- **WHAT YOU NEED TO DO**
Set down the lines of the data exactly, starting at the first and stopping after the line containing "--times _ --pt".

--- START ---

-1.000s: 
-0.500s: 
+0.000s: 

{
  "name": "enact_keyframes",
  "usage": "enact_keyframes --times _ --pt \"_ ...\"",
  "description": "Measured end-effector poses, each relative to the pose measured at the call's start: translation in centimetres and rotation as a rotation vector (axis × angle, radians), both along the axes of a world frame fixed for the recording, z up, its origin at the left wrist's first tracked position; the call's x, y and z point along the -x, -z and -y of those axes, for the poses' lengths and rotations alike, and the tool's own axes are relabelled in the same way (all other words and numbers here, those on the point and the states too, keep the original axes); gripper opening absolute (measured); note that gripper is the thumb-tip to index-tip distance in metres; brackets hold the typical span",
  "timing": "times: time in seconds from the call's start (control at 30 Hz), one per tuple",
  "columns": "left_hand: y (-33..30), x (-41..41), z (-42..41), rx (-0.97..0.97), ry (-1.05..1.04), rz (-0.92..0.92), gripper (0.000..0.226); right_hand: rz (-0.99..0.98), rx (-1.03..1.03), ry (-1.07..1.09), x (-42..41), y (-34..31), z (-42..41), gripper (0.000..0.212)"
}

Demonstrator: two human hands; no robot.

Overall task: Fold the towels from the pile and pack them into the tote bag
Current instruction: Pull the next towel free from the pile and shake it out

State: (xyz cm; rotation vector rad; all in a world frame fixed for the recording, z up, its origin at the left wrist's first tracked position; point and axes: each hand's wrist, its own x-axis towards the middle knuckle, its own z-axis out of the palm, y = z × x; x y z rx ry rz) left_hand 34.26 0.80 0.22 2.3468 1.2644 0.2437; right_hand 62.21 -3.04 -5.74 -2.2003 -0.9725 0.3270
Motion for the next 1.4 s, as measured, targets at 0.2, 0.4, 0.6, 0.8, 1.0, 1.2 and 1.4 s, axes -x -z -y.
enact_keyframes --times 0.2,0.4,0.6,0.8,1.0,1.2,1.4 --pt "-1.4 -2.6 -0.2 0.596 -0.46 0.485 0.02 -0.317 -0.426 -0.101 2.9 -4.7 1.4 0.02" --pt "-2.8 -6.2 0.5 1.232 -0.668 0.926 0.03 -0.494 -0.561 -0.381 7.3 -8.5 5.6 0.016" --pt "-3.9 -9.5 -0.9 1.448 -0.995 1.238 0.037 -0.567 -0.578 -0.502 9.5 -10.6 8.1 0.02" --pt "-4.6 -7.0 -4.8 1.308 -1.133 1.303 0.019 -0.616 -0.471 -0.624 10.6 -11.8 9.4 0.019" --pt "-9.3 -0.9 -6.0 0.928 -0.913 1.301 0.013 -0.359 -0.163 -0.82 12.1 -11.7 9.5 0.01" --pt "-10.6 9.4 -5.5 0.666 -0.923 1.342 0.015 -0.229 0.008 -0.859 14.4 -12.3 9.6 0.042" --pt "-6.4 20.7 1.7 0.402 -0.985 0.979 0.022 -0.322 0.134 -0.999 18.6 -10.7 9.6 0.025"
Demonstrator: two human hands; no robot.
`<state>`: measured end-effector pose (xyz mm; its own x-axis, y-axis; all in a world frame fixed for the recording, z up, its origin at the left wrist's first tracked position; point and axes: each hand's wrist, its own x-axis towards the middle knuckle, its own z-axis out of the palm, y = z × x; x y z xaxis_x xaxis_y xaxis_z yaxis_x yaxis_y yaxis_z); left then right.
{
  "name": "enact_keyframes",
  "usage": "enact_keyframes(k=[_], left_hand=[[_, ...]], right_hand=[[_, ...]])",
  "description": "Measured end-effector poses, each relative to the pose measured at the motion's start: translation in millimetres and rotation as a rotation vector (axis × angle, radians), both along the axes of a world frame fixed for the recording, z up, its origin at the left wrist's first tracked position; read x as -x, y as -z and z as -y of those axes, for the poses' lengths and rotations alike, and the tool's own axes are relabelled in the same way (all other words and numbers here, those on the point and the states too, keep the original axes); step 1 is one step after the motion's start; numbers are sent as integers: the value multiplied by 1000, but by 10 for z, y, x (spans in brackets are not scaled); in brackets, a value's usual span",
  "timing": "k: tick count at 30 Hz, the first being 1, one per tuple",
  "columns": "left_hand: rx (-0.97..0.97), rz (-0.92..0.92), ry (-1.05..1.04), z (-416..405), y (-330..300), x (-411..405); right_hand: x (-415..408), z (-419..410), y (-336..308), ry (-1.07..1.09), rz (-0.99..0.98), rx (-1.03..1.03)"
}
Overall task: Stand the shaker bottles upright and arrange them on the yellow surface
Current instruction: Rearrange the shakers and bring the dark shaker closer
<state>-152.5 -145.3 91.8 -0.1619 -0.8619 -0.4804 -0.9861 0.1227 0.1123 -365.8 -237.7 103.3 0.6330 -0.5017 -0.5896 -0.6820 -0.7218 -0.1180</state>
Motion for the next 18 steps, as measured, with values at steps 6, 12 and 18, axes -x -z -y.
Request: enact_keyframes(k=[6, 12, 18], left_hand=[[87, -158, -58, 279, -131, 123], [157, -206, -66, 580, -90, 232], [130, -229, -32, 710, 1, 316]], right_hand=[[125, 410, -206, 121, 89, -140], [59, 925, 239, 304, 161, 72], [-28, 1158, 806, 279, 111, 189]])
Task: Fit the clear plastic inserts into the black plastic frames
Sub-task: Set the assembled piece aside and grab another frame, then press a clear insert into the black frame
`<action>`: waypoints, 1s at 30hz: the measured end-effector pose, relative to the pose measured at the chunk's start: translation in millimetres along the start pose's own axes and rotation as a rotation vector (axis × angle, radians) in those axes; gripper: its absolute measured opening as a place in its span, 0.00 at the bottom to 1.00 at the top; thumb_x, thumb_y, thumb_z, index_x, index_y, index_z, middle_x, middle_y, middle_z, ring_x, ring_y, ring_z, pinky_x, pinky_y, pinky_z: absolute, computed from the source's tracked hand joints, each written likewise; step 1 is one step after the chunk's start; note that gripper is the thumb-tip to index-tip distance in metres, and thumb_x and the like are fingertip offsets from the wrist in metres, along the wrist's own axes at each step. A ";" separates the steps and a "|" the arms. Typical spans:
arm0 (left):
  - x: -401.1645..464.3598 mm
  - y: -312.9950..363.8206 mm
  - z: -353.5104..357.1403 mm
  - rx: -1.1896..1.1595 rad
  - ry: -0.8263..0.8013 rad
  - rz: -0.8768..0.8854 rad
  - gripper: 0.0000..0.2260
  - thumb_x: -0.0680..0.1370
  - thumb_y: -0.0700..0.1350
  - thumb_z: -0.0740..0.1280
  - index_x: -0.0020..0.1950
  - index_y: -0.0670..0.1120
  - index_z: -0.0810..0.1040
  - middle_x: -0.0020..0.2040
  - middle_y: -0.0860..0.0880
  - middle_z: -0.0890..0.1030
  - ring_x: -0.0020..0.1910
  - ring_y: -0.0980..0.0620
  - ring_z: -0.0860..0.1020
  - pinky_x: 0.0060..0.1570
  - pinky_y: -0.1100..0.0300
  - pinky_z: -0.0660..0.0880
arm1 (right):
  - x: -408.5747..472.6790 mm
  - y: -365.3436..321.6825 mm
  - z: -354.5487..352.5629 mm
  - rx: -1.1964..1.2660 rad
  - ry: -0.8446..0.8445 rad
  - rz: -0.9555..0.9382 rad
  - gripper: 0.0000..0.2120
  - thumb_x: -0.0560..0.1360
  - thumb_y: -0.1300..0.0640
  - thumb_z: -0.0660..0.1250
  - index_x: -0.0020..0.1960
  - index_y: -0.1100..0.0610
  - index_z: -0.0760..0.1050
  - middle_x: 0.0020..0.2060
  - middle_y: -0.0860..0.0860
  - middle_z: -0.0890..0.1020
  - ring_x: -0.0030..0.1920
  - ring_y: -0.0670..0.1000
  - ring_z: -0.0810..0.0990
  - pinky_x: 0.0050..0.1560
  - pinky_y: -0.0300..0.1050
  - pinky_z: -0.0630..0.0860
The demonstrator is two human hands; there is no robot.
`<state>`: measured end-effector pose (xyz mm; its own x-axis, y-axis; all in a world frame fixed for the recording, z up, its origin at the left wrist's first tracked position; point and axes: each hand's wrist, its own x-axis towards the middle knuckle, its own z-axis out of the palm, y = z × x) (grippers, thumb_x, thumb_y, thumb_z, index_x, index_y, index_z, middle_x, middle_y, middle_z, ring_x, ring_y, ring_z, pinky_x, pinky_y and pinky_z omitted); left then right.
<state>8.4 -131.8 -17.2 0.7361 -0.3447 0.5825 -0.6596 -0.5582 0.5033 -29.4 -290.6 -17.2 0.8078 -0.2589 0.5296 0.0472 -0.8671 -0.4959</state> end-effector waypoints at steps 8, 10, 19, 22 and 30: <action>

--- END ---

- **EXERCISE OUTPUT**
-1.000s: 
-0.500s: 
+0.000s: 

{
  "name": "enact_keyframes",
  "usage": "enact_keyframes --times _ --pt \"_ ...\"",

That is the complete output for this exercise.